Exercise:
Show every line from the data below that includes "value".

___ Stored data

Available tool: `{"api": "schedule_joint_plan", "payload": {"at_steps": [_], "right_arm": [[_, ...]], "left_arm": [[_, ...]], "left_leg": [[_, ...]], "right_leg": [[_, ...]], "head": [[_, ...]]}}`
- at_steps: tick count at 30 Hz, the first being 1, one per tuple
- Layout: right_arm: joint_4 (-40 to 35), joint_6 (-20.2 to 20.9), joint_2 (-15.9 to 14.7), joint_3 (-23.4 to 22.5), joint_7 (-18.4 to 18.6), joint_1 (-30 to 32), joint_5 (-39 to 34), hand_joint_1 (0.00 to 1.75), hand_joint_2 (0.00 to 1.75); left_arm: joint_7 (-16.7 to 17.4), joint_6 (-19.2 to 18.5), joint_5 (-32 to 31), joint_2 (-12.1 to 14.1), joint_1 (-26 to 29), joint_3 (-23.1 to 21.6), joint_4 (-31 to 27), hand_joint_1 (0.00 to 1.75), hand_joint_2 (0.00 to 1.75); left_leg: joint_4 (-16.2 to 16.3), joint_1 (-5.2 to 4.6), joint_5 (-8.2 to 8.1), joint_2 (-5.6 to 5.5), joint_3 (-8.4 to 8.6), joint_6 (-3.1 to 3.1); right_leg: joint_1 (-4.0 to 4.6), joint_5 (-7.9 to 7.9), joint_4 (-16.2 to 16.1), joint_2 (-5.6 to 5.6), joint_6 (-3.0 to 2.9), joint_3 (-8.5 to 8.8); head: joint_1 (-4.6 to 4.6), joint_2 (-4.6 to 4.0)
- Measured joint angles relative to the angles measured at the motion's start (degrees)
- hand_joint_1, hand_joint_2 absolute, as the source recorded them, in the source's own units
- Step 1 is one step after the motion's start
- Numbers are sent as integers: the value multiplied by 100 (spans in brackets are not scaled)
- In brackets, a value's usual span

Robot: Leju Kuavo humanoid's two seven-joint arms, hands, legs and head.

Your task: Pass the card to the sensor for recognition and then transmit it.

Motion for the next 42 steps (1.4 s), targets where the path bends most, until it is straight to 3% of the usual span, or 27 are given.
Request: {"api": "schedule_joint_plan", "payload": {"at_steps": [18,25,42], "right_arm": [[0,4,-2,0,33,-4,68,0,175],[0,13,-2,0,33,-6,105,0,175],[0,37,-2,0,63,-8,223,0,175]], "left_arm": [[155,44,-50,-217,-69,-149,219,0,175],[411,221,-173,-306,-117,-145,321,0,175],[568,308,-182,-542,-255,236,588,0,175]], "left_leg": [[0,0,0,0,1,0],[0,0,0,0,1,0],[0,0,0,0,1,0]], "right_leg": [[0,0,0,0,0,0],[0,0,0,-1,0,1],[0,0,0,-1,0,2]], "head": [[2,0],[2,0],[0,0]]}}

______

Answer below:
- Numbers are sent as integers: the value multiplied by 100 (spans in brackets are not scaled)
- In brackets, a value's usual span

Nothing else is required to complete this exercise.